> _What is required_
Lines that include the word "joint" should be copied from the listing that follows.

> _Data excerpt_
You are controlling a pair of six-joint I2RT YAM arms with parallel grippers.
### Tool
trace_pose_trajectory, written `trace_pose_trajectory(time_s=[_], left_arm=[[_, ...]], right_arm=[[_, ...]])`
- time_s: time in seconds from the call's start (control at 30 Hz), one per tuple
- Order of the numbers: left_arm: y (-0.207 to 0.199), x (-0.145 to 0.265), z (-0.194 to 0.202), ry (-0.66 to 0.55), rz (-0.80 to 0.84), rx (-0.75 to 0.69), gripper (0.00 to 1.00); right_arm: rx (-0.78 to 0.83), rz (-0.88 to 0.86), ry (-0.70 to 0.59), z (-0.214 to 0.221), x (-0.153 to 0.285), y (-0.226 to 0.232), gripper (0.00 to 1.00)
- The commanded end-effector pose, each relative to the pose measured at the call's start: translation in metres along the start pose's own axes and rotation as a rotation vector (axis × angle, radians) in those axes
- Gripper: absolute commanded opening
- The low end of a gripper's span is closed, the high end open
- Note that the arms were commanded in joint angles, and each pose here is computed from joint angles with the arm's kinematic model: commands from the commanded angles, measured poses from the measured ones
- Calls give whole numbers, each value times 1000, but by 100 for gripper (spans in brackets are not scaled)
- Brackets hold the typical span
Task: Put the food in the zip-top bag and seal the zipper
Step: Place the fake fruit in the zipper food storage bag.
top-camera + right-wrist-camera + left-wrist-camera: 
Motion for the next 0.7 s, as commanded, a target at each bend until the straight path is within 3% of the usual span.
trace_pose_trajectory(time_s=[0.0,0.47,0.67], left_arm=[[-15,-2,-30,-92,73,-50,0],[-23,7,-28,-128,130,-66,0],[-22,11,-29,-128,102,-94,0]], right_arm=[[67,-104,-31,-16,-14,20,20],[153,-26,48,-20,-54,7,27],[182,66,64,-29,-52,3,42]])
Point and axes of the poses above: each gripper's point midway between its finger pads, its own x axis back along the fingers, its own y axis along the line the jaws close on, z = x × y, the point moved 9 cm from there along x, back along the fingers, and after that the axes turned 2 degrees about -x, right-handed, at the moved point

> _Written response_
You are controlling a pair of six-joint I2RT YAM arms with parallel grippers.
- Note that the arms were commanded in joint angles, and each pose here is computed from joint angles with the arm's kinematic model: commands from the commanded angles, measured poses from the measured ones

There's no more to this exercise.